January 5, 2026/Media, Press

NEW: FEMA “Recovery Czar” Michael Whatley Fails Helene Victims Again As Hundreds of Families Wait For FEMA Buyouts

Washington Post: “Certainly for those storm victims still awaiting a buyout, it has been a season of silence [from FEMA] and stress.”

Recent reporting from the Washington Post is spotlighting yet another failure of Hurricane Helene “recovery czar” Michael Whatley – over 800 Western North Carolinians are feeling a “heavy toll” as they wait for answers from FEMA after applying for its Hazard Mitigation Grant Program as long as more than 13 months ago.

Western North Carolinians and state officials have received “little information” and “little guidance” from FEMA on why no buyout applications have been approved. 

This piles on to the “palpable frustration in western North Carolina” since Whatley was tapped to “lead the team” and be “very much in charge” of federal Helene recovery efforts nearly a year ago. In that time, only 11 percent of needs in Western North Carolina have been met in federal support.

阅读更多

Washington Post: Hundreds of residents signed up for FEMA buyouts after Helene. Not one has been approved.

Brady Dennis | December 30, 2025

  • In November 2024, Clark was among the first storm victims in her county to apply for a voluntary program funded by the Federal Emergency Management Agency that would enable the government to buy out her property.

 

  • Meanwhile, more than 13 months after applying for a buyout, Clark has heard almost nothing definitive.

 

  • More than 800 storm victims around Helene-battered western North Carolina have applied under FEMA’s Hazard Mitigation Grant Program. State officials vetted applications and began sending them up the chain to FEMA as far back as February. As of Dec. 15, they had sent nearly 600 buyout requests to Washington, with more likely to follow.

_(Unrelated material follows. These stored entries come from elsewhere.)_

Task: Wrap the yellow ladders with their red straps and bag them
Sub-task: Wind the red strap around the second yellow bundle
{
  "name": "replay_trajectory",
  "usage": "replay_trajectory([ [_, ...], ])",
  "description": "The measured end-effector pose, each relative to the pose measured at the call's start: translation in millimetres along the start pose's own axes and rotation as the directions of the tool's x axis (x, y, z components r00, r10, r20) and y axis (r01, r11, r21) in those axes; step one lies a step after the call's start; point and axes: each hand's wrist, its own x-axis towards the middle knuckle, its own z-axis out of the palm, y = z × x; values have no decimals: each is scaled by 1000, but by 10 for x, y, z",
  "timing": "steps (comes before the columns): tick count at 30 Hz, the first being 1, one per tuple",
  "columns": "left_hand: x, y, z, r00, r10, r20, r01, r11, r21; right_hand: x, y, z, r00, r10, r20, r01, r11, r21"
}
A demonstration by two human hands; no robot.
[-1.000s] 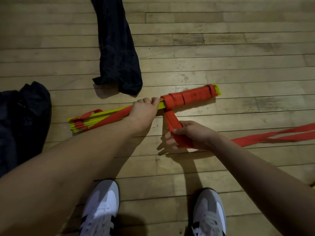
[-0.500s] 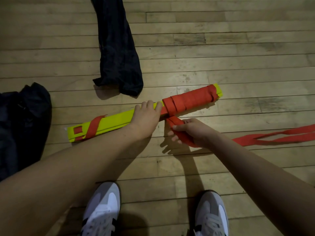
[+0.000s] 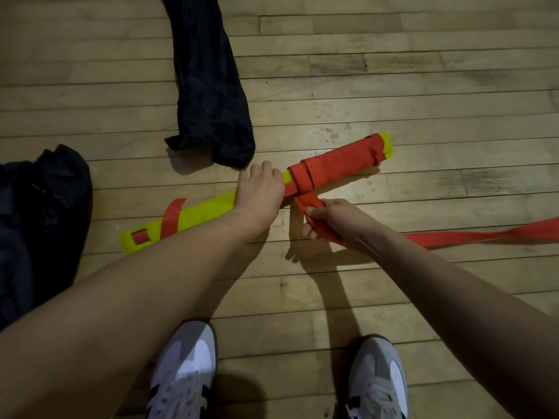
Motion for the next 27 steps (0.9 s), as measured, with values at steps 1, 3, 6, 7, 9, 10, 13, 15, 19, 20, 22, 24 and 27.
replay_trajectory([
  [1, 17, -4, -7, 1000, -7, -8, 7, 1000, -6, 11, -14, 6, 1000, -2, -3, 2, 1000, -2],
  [3, 40, 10, -3, 999, -10, -35, 10, 1000, 1, 36, -39, 8, 1000, 3, -12, -3, 1000, 19],
  [6, 48, 85, -8, 998, -35, -53, 37, 999, 31, 59, -56, 5, 1000, 23, 5, -23, 999, 45],
  [7, 48, 112, -4, 998, -25, -50, 27, 998, 52, 64, -46, -1, 999, 30, 18, -31, 998, 46],
  [9, 13, 145, 47, 998, 25, -61, -20, 996, 88, 55, -6, -19, 997, 49, 52, -51, 998, 48],
  [10, -22, 137, 64, 997, 47, -60, -41, 995, 90, 45, 13, -26, 996, 57, 66, -60, 997, 49],
  [13, -115, 74, 144, 988, 112, -102, -104, 991, 85, 21, 70, -52, 994, 74, 76, -80, 993, 83],
  [15, -178, 34, 179, 988, 132, -80, -128, 990, 51, 14, 85, -60, 995, 76, 69, -85, 988, 126],
  [19, -347, 56, 205, 975, 211, 71, -210, 977, -31, 17, 137, -13, 996, 73, 50, -79, 989, 127],
  [20, -398, 77, 216, 968, 225, 108, -222, 974, -34, 13, 159, 5, 996, 73, 44, -78, 989, 123],
  [22, -494, 113, 234, 954, 252, 159, -246, 967, -58, -16, 212, 24, 996, 78, 35, -83, 982, 168],
  [24, -539, 115, 225, 955, 248, 164, -235, 967, -95, -57, 263, 15, 994, 99, 40, -105, 978, 178],
  [27, -488, 133, 193, 977, 159, 140, -138, 980, -145, -60, 325, -13, 991, 129, 41, -133, 987, 95],
])
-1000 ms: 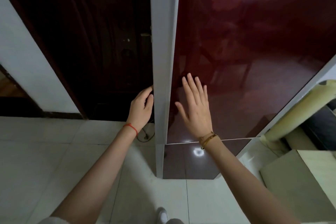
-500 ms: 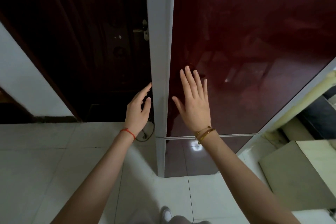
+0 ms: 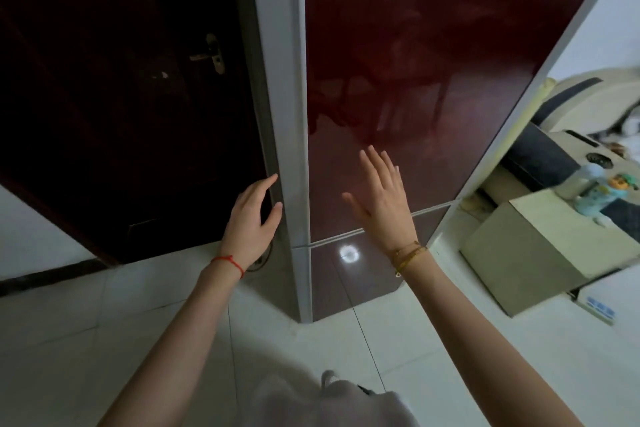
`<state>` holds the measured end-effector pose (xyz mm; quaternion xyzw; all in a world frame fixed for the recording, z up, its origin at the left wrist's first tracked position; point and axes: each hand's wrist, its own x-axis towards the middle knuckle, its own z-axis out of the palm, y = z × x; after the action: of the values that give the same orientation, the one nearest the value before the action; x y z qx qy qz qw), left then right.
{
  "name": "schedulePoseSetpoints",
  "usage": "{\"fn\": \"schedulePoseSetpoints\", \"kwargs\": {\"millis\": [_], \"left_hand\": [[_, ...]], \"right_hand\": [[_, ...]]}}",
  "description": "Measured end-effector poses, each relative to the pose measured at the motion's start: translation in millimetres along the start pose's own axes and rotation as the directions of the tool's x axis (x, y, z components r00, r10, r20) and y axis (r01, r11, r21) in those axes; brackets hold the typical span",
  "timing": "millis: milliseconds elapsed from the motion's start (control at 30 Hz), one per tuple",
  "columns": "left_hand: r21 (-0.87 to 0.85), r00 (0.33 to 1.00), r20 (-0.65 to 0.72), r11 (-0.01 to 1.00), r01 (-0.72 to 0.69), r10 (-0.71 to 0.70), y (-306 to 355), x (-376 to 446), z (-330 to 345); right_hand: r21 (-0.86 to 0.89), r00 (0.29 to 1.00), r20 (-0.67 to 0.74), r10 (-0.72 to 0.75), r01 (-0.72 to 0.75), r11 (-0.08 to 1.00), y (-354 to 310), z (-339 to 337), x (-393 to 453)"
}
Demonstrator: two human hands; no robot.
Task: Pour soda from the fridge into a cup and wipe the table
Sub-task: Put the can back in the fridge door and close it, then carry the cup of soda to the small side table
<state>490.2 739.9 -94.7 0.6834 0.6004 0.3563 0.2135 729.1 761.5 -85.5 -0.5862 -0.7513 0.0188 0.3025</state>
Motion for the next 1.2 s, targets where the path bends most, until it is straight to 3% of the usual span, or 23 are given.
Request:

  • So far, they say, not a single approval has come through.

 

  • The situation is just one element of the sprawling and ongoing recovery, and of the palpable frustration in western North Carolina — especially given promises by President Donald Trump during a visit early this year, where he vowed to “slash through every bureaucratic barrier” and insisted that “every single inch of every property will be fully rebuilt, greater and more beautiful than it was before.”

 

  • “The uncertainty has taken a heavy toll — financially, emotionally, and on my family’s sense of security,” she wrote to Stein in one August letter. “It is heartbreaking to think that, after surviving a disaster, we may lose everything because of timelines and red tape that are beyond our control.”

 

  • “There’s so little information,” she said. “Nobody really has any answers. We are just sitting here, waiting.”

  • The reality is that local governments continue to wait for large sums in federal reimbursements for debris cleanup and other projects. Roads still need repair. Renters and homeowners remain displaced. Certainly for those storm victims still awaiting a buyout, it has been a season of silence and stress.

 

  • Don Campbell, chief of staff to North Carolina’s emergency manager, recently told members of a state task force on Helene recovery that overall, officials had been given little guidance from FEMA on why no buyouts had been approved since Helene.

 

  • “The folks who are seeking buyouts, in a lot of cases, have been displaced from their homes. They are in some cases paying mortgages on damaged or destroyed homes,” Calabria said. “And so, these delays are very acutely felt by so many of these families.”